= Separate Tables =

Play written by Terence Rattigan

First edition (publ. Hamish Hamilton, 1955)

Separate Tables is the collective name of two one-act plays by Terence Rattigan, both taking place in the Beauregard Private Hotel, Bournemouth, on the south coast of England. The first play, titled Table by the Window, focuses on the troubled relationship between a disgraced Labour politician and his ex-wife. The second play, Table Number Seven, is set about 18 months after the events of the previous play, and deals with the touching friendship between a repressed spinster and Major Pollock, a kindly but bogus man posing as an upper-class retired army officer. The two main roles in both plays are written to be played by the same performers. The secondary characters – permanent residents, the hotel's manager, and members of the staff – appear in both plays.

== Synopses==
In Table by the Window, Martin, a once-rising politician now turned to drink, is dining with his ex-wife. Earlier he was sent to prison for beating her. She, having remarried, is now divorced a second time, and seeks a reconciliation with Martin. Miss Cooper, the manager of the hotel, is his mistress. Still, after an off-stage confrontation with the ex-wife, Miss Cooper helps, with great generosity, to bring about a cautious reunion of the formerly married couple.

In Table Number Seven, Major Pollock tries to conceal from his fellow guests a report in the local newspaper of his sexual harassment of women at a local cinema. A repressed and hysterical young woman, under the thumb of her formidable mother, takes his side and falls in love with him. Again Miss Cooper encourages her guests to examine their feelings honestly and face their futures bravely. In an early draft of the play, Rattigan had Major Pollock's misdemeanour not as harassment of women but homosexual importuning; the critic Kenneth Tynan commented at the time of the premiere that the version used then was "as good a handling of sexual abnormality as English playgoers will tolerate."

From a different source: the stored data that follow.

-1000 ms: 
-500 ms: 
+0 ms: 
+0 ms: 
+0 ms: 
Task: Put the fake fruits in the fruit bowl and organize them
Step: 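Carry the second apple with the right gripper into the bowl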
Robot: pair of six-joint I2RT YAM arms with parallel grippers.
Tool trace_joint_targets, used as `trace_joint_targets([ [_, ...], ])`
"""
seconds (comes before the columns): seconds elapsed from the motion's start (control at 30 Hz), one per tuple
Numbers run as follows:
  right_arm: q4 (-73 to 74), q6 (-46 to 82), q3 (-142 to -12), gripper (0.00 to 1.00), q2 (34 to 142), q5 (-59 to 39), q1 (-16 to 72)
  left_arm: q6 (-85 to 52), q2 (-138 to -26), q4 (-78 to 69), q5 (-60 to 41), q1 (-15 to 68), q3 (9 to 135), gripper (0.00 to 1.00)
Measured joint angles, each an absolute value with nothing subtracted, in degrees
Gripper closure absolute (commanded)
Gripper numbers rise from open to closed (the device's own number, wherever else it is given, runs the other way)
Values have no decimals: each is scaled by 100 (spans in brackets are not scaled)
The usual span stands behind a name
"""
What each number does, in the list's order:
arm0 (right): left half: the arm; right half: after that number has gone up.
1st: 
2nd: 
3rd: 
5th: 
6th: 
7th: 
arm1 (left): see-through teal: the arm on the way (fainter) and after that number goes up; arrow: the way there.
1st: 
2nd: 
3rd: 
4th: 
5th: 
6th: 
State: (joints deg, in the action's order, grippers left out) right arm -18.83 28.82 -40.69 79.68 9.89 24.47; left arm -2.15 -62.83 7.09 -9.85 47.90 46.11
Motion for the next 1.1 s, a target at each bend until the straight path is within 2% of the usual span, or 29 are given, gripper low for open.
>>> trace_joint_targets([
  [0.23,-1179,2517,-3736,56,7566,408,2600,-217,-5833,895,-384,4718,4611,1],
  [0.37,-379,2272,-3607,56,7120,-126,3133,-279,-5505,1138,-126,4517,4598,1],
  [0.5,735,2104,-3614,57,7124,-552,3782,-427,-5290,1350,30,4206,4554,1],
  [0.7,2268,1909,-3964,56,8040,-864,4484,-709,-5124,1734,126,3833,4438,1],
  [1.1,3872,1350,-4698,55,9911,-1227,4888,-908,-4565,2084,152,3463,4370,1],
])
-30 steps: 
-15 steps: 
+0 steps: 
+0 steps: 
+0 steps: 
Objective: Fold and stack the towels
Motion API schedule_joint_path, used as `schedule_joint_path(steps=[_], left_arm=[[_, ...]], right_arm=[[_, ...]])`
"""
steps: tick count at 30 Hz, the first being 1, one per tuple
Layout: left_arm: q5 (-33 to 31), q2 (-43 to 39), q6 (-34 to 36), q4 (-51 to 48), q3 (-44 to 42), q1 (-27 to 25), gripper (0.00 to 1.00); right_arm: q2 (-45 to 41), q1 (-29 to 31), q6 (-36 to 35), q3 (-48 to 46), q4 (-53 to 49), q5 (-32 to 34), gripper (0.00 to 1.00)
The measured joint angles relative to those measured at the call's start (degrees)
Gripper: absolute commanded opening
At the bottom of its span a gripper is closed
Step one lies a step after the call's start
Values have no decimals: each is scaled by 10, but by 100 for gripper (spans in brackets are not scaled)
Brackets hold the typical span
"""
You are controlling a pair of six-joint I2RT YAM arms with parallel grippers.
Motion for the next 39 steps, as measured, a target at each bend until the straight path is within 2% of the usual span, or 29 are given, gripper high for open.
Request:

Tynan also wrote that both plays are about people who are driven by loneliness into a state of desperation.

==Original productions==
The play premiered at the Opera House in Manchester, Separate Tables then moved to the St James's Theatre in London on 22 September 1954, with the following cast:
- Mrs Shankland and Miss Railton-Bell – Margaret Leighton
- Mr Martin and Major Pollock – Eric Portman
- Mrs Railton-Bell – Phyllis Neilson-Terry
- Miss Cooper – Beryl Measor
- Mabel – Marion Fawcett
- Lady Matheson – Jane Eccles
- Miss Meacham – May Hallatt
- Mr Fowler – Aubrey Mather
- Mr Stratton – Basil Henson
- Miss Tanner – Patricia Rayne

The play was directed by Peter Glenville, with sets by Michael Weight. It opened to good reviews; Harold Hobson called the second play in the double-bill, "one of Rattigan's masterpieces, in which he shows in superlative degree his pathos, his humour and his astounding mastery over [the] English language ...". The production was a commercial success, running for 726 performances.

Separate Tables was presented at the Music Box Theatre in New York on 25 October 1956. It was a transfer of the London production with the same principal players and many of the supporting cast. In The New York Times, Brooks Atkinson wrote "Since Terence Rattigan has written a particularly fine play, it is only fair that it should be wonderfully well acted." The production won one Tony award (for Leighton as best dramatic actress) and was nominated for five more: for the play, the direction, and for three of the supporting cast, Neilson-Terry, Measor and William Podmore (as Fowler).

==Revivals==
Among stage revivals of the piece are Peter Hall's production at the Albery in London in 1993 with Patricia Hodge and Peter Bowles in the principal roles, and one by the Royal Exchange Theatre, Manchester, in 2006 using the text of Rattigan's alternative draft, with the Major's lapse as a homosexual one.

==Adaptations==

The 1958 film, with a few extra parts, was adapted for the screen by Rattigan. It starred Rita Hayworth, Deborah Kerr, David Niven, Burt Lancaster and Wendy Hiller. John Schlesinger directed a television film version in 1983, with Julie Christie and Alan Bates as the two couples, with Claire Bloom as Miss Cooper and Irene Worth as Mrs Railton-Bell.

The plays were adapted for television in 1970 as part of the BBC Play of the Month anthology series by Hugh Whitemore. It starred Geraldine McEwan as Sibyl Railton Bell and Anne Shankland, Eric Porter as Major Pollock and John Malcolm and Annette Crosbie as Pat Cooper. Cathleen Nesbitt, who played the role of Lady Matheson in the 1958 film adaptation, resumed the role in this adaptation as well.